> [Directions for this task]
For the records that follow, please set down exactly the lines between the one holding "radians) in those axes" and the one holding "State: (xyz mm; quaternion", inclusive, and only those.
=== Section Start ===
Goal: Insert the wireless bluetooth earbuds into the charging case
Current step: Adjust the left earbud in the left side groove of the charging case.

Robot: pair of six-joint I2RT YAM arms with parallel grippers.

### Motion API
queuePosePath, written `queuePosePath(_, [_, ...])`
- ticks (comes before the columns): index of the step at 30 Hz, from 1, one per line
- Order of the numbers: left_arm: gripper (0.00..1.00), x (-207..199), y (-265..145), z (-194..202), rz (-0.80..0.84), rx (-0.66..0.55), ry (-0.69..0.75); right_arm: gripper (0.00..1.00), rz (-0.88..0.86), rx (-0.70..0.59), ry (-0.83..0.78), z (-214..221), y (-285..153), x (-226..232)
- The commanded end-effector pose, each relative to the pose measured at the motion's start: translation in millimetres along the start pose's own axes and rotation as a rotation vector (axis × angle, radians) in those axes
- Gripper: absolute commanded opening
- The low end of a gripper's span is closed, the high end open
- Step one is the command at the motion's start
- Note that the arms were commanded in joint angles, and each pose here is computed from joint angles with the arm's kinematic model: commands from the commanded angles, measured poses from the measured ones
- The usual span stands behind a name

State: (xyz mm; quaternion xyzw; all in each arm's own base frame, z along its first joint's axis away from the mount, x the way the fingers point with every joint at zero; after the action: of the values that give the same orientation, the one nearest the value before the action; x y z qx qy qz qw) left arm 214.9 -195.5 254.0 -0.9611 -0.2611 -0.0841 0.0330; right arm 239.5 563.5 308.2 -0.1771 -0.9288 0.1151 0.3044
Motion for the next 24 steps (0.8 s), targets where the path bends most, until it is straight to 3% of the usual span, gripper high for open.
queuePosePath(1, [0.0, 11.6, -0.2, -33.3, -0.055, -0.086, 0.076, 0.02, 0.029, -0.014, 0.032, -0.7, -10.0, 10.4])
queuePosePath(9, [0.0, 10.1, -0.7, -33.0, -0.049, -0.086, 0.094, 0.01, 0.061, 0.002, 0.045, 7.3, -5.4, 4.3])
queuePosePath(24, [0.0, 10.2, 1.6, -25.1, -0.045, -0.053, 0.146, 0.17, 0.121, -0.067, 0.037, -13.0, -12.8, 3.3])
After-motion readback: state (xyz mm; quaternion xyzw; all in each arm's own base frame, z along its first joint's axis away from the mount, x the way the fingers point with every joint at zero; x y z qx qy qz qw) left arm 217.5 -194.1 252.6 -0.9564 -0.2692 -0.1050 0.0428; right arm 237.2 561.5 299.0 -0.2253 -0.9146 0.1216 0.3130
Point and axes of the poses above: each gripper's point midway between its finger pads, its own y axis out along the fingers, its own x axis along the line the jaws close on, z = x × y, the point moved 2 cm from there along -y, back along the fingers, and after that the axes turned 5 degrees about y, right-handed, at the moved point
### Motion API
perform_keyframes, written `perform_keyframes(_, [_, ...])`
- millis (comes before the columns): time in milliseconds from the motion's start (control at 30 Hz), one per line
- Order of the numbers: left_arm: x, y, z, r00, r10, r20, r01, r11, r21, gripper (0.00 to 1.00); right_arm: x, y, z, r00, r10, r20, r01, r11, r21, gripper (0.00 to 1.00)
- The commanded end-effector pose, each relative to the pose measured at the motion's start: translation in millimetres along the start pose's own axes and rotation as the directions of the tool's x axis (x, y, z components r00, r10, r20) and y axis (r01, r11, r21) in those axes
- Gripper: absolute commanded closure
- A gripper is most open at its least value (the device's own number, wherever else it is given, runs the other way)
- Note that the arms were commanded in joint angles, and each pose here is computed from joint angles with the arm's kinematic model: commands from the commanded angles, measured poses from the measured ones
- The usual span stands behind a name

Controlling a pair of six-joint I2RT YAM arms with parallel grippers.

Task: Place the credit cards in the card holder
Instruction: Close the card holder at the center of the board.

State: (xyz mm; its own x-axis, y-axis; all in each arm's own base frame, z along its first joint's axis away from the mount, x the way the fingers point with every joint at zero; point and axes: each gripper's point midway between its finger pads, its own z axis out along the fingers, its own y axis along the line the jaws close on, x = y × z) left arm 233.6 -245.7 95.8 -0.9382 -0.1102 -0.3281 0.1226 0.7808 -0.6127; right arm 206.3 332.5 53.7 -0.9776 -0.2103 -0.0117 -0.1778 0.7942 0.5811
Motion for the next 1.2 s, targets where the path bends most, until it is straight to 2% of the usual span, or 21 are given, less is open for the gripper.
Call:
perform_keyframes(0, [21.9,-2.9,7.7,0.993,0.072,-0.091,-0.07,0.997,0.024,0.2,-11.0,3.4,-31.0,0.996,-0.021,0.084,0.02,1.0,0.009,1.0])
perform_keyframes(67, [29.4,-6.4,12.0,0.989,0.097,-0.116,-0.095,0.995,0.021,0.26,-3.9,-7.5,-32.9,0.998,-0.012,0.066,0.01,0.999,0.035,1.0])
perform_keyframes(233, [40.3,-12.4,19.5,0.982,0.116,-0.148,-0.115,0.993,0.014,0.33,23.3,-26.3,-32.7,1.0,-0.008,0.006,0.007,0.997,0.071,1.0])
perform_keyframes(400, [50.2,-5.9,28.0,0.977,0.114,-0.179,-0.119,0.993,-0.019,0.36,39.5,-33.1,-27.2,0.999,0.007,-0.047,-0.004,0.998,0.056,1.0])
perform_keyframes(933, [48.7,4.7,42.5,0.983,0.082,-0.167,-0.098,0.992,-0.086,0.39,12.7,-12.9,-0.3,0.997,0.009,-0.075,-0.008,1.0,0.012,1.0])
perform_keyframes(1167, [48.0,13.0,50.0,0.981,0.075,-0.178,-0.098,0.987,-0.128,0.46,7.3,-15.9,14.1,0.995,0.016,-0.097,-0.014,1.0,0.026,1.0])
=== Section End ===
> [Task solution]
- The commanded end-effector pose, each relative to the pose measured at the motion's start: translation in millimetres along the start pose's own axes and rotation as a rotation vector (axis × angle, radians) in those axes
- Gripper: absolute commanded opening
- The low end of a gripper's span is closed, the high end open
- Step one is the command at the motion's start
- Note that the arms were commanded in joint angles, and each pose here is computed from joint angles with the arm's kinematic model: commands from the commanded angles, measured poses from the measured ones
- The usual span stands behind a name

State: (xyz mm; quaternion xyzw; all in each arm's own base frame, z along its first joint's axis away from the mount, x the way the fingers point with every joint at zero; after the action: of the values that give the same orientation, the one nearest the value before the action; x y z qx qy qz qw) left arm 214.9 -195.5 254.0 -0.9611 -0.2611 -0.0841 0.0330; right arm 239.5 563.5 308.2 -0.1771 -0.9288 0.1151 0.3044

No further output is required here.